- **TO DO**
Scan the data below and pick out the lines containing the word "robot".

- **SOURCE DATA**
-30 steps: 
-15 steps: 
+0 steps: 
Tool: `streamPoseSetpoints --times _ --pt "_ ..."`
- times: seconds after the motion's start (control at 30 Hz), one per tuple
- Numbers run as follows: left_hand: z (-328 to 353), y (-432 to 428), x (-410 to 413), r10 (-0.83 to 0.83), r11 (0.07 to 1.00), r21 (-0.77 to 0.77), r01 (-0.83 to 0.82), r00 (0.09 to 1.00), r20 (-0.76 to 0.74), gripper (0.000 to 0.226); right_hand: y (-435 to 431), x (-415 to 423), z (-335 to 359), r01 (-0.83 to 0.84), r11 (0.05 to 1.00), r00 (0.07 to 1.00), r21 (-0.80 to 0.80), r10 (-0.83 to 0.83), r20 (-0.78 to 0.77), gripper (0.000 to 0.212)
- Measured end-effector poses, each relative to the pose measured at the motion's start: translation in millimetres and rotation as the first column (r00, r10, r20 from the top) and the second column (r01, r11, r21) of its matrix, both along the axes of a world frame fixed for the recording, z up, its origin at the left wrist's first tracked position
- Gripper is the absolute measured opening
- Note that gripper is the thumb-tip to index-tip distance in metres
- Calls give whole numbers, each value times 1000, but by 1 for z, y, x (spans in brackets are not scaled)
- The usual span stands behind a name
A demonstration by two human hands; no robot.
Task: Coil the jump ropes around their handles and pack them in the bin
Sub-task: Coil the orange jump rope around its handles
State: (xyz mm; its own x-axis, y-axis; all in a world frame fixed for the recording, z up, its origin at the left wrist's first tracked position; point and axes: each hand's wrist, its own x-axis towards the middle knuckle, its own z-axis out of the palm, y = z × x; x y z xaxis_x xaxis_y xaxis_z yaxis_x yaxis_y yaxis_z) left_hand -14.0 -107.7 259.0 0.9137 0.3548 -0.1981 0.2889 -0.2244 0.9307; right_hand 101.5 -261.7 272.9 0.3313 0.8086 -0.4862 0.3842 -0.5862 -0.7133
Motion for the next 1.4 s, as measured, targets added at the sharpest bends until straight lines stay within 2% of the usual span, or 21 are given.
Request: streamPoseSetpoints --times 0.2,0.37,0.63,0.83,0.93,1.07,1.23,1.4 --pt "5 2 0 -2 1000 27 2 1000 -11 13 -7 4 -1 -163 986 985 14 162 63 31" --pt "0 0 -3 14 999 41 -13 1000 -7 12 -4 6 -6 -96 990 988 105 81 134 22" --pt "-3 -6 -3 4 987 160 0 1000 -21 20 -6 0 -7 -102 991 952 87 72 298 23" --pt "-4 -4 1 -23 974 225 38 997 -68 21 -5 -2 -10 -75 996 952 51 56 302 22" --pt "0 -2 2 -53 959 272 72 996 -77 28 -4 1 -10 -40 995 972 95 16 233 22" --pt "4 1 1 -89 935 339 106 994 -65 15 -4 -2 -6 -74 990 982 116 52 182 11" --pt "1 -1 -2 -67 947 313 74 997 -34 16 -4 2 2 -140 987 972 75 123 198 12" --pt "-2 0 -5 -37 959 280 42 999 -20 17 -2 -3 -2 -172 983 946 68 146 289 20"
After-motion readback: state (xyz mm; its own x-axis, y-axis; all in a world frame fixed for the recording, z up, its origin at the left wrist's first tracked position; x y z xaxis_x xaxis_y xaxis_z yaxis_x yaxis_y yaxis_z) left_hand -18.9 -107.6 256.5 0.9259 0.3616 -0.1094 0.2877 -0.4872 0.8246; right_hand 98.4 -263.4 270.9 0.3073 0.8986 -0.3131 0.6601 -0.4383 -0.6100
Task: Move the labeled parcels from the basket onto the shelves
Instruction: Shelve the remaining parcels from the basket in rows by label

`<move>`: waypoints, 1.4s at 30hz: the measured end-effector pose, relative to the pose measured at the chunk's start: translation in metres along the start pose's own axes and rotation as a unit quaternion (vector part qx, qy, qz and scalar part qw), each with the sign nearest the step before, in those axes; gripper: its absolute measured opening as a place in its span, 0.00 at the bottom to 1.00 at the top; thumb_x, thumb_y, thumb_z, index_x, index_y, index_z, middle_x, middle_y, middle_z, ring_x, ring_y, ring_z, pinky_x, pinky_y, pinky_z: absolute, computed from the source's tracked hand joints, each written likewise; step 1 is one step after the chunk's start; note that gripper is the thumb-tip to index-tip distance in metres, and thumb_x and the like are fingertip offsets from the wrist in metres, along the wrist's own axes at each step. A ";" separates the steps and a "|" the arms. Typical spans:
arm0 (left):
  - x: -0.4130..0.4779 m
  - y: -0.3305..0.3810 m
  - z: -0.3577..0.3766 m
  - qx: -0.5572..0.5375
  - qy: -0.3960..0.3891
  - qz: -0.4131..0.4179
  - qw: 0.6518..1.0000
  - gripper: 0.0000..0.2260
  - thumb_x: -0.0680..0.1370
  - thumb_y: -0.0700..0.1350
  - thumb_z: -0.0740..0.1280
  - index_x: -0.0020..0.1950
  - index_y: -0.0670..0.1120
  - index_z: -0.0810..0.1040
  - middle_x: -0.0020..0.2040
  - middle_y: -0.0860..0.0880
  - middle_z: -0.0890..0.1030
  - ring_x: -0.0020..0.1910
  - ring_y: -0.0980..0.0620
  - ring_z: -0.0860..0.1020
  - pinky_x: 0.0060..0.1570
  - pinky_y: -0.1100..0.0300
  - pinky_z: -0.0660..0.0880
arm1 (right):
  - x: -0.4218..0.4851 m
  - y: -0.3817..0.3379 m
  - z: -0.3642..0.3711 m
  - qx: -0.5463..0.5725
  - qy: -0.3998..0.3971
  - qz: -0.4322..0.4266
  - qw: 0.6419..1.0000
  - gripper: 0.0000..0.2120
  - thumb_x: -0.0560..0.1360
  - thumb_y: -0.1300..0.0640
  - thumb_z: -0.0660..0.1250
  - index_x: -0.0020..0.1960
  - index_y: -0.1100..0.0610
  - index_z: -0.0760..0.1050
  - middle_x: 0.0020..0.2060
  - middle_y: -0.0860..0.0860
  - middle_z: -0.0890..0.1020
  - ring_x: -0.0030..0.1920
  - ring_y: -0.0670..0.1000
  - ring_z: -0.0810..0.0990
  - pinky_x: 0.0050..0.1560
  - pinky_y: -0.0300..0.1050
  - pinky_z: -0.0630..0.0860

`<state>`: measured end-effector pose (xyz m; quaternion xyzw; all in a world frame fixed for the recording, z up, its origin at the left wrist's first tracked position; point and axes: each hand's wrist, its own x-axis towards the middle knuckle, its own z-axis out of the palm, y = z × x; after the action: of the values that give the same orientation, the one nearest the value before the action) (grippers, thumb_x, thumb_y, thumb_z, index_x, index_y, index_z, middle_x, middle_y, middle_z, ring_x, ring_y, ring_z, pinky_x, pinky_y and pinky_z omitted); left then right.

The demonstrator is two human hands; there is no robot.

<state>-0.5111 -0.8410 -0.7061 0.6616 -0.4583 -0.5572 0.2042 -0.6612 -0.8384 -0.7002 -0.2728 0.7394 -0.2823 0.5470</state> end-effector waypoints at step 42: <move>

- **EXERCISE RESULT**
A demonstration by two human hands; no robot.
The demonstrator is two human hands; there is no robot.

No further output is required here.